| WHAT THE TASK ASKS |
Wherever the string "thing" appears in the records, return the line that holds it.

| DATA EXTRACTS |

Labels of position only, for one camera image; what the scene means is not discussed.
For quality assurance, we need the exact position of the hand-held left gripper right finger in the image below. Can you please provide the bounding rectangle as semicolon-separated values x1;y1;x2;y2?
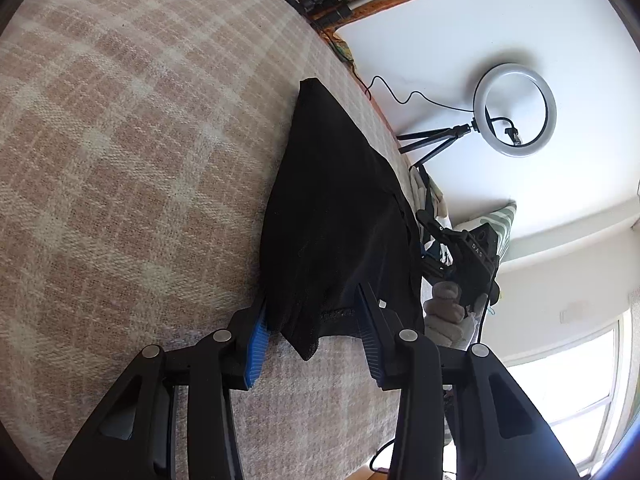
355;282;583;480

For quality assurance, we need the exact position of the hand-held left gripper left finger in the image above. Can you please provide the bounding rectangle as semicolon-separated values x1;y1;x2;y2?
52;302;271;480

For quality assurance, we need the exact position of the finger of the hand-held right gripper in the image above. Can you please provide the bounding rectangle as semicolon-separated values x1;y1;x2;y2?
420;255;457;281
416;207;466;251

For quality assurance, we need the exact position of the black t-shirt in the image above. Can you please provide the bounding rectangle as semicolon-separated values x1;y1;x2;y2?
260;77;426;361

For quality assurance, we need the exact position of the person's right hand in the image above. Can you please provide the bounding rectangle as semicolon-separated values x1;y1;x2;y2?
422;281;488;351

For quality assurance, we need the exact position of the white tote bag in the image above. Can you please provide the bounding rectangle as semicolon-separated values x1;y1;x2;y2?
407;165;453;271

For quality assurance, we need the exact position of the green striped pillow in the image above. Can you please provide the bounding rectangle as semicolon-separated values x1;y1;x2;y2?
455;201;518;266

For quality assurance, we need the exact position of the window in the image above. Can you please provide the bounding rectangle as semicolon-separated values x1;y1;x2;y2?
500;310;640;476

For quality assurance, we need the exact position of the green yellow cloth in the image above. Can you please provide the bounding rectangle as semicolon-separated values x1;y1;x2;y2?
327;27;357;73

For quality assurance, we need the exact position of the beige plaid blanket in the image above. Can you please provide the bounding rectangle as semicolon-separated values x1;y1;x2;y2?
0;0;451;480

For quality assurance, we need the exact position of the black ring light tripod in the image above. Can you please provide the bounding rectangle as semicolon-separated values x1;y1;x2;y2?
396;122;473;166

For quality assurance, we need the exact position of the black ring light cable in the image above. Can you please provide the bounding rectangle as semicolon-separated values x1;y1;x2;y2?
364;76;476;111

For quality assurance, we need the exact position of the white ring light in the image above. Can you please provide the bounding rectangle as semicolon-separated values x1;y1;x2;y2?
471;62;557;158

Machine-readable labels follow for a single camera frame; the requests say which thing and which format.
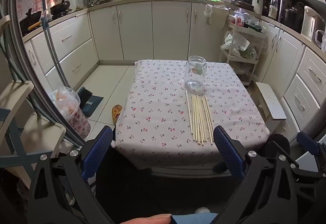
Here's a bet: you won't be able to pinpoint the bunch of wooden chopsticks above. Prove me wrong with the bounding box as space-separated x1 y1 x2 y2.
191 94 214 145

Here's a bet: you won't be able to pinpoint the clear glass jar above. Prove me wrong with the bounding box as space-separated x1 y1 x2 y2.
185 56 206 94

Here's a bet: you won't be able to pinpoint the person's left hand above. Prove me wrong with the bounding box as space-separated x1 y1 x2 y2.
120 214 173 224

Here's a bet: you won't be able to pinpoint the white electric thermos pot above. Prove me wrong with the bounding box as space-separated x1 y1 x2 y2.
301 6 326 41

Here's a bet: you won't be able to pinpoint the beige wooden chair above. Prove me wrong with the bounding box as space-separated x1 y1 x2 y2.
0 80 67 189

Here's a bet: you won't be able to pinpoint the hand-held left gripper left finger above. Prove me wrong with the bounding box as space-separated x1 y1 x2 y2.
27 126 115 224

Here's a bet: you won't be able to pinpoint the yellow slipper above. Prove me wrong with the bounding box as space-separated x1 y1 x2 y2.
111 105 123 125

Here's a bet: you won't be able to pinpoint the white step stool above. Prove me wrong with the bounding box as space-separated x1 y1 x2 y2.
255 82 288 133

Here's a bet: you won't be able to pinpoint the pink floral trash bin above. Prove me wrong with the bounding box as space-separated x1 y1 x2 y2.
48 86 91 139

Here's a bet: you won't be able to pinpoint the cream kitchen base cabinets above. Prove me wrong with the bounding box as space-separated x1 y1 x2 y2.
23 0 326 138

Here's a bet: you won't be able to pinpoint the white tiered trolley cart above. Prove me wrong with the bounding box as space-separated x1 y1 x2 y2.
219 9 267 87

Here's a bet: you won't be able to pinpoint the blue long-handled dustpan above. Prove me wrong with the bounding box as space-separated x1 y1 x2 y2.
41 0 104 118

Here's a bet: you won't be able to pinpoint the clear plastic bottle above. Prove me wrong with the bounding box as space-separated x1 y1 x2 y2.
268 0 279 20

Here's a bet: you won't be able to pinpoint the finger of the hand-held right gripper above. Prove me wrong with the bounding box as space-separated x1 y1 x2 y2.
265 134 291 161
290 131 326 179

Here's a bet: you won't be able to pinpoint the black wok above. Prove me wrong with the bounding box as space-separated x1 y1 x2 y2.
19 8 42 32
50 0 71 16

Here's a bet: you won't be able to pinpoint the white hanging waste bin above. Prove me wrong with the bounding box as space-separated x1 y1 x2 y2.
204 4 225 28

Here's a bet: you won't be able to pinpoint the white plastic bag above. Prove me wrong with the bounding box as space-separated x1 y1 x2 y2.
220 32 251 57

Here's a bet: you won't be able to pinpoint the cherry print tablecloth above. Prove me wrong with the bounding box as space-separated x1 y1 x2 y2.
115 60 270 167

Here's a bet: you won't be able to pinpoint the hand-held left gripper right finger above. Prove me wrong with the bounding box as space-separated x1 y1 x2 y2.
213 125 303 224

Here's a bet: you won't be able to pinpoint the white plastic jug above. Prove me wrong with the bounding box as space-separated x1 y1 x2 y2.
252 0 263 15

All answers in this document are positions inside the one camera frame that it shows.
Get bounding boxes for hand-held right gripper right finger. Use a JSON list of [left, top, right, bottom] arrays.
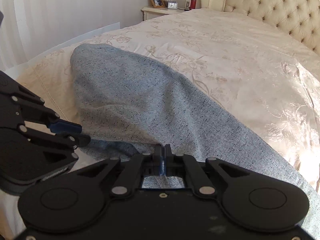
[[163, 144, 253, 196]]

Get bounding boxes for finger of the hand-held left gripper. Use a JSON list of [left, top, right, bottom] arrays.
[[0, 71, 83, 134], [19, 126, 91, 167]]

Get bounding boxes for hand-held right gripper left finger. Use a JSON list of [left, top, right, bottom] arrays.
[[72, 144, 163, 196]]

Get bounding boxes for grey speckled pants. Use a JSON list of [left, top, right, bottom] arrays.
[[70, 43, 320, 240]]

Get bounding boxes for white sheer curtain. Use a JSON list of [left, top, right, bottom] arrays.
[[0, 0, 83, 70]]

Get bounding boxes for cream embroidered bedspread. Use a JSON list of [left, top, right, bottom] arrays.
[[0, 7, 320, 240]]

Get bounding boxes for cream nightstand with drawer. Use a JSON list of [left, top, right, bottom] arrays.
[[141, 6, 186, 22]]

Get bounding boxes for cream tufted headboard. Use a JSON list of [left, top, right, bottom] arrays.
[[200, 0, 320, 53]]

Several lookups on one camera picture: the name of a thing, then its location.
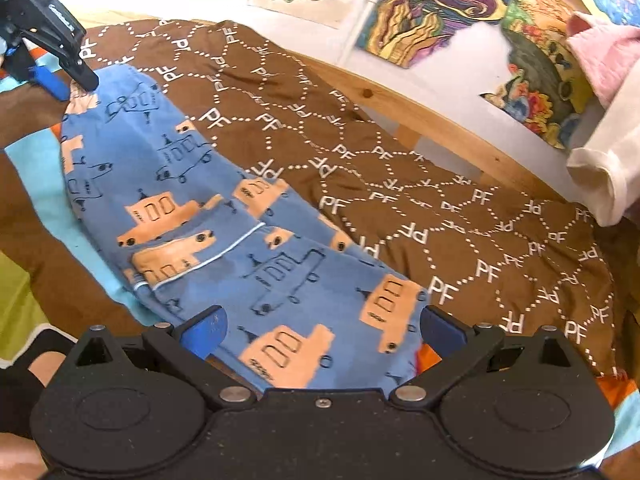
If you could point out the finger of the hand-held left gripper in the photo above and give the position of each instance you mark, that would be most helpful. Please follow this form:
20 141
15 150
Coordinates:
47 82
55 30

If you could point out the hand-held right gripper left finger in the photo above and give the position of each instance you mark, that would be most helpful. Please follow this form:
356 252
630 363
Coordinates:
202 331

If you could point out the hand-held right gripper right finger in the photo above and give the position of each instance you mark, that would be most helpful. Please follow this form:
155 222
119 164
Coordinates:
442 330

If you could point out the blue printed pants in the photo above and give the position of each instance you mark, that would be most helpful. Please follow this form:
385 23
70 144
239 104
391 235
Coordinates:
300 270

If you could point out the colourful striped bed sheet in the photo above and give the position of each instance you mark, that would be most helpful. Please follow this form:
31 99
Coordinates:
30 210

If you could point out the brown patterned blanket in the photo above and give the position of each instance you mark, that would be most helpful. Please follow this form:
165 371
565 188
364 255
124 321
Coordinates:
450 200

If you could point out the person's black shorts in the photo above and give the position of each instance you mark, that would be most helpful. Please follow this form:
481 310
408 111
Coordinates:
20 390

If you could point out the person's leg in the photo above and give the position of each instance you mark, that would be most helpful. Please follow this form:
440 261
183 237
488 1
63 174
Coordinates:
17 457

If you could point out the white hanging garment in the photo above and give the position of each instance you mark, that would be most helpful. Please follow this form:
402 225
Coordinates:
610 170

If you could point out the pink hanging garment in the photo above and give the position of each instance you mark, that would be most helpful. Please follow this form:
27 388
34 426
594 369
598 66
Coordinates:
610 55

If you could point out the wooden bed frame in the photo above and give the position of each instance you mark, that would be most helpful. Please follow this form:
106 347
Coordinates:
440 130

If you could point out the dark green fish wall poster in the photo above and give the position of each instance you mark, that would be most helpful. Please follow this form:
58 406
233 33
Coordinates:
545 70

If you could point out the white wall pipe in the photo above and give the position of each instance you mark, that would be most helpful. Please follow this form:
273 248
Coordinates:
352 40

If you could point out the yellow purple swirl wall poster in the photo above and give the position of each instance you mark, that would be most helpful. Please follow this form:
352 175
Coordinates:
430 15

| ANSWER SECTION |
Machine-readable labels follow for a single camera frame; the requests say which thing and which format.
Several lookups on one camera picture: the name of a thing, then its location.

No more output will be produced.